Exercise brief:
Go to the line containing "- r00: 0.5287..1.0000" and return it and each line after it exactly, through the end of the data below, and nothing more.

Source data section start

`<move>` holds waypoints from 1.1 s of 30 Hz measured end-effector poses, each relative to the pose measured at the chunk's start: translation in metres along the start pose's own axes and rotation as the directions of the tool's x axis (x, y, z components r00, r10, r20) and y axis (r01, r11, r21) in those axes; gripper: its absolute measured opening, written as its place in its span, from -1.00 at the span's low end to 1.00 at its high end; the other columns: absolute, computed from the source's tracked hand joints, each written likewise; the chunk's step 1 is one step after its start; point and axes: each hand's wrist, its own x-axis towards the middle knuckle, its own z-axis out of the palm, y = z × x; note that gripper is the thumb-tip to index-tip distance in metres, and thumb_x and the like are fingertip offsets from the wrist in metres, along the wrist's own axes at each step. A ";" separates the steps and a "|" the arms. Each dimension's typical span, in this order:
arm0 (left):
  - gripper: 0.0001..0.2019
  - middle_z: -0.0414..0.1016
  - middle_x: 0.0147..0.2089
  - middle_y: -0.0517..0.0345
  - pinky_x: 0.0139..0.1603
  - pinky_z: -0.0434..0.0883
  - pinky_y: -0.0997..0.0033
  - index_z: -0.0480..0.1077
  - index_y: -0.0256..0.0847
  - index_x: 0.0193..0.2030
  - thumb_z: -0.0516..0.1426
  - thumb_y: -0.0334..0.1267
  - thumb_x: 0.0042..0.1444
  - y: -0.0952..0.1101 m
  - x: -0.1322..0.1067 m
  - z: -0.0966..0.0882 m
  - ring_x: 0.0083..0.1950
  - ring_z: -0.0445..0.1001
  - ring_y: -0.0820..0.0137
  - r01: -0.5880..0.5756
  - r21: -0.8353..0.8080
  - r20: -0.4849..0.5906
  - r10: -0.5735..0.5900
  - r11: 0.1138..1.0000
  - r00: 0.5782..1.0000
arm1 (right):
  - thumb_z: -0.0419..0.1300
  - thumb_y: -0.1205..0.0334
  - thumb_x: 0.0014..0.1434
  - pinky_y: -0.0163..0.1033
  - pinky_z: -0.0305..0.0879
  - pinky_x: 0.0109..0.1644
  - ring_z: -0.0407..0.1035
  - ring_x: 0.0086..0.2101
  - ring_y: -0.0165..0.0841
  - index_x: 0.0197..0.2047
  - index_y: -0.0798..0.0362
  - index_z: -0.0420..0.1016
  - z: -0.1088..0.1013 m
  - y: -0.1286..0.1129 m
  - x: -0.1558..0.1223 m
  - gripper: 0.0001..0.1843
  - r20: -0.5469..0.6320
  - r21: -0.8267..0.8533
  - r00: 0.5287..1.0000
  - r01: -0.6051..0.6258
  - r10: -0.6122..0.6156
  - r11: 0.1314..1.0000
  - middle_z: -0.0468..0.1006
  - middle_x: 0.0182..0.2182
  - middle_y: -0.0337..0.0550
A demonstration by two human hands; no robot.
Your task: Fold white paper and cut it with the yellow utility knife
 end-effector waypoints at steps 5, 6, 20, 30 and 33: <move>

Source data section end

Completed task:
  - r00: 0.5287..1.0000
  - r01: -0.6051..0.6258
  - r10: -0.6122..0.6156
  - r11: 0.1314..1.0000
  - middle_z: -0.0468..0.1006
  - middle_x: 0.0182..0.2182
  - middle_y: -0.0337..0.0550
A demonstration by two human hands; no robot.
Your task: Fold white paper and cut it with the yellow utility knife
 end-effector waypoints at steps 5, 6, 20, 30 and 33: <move>

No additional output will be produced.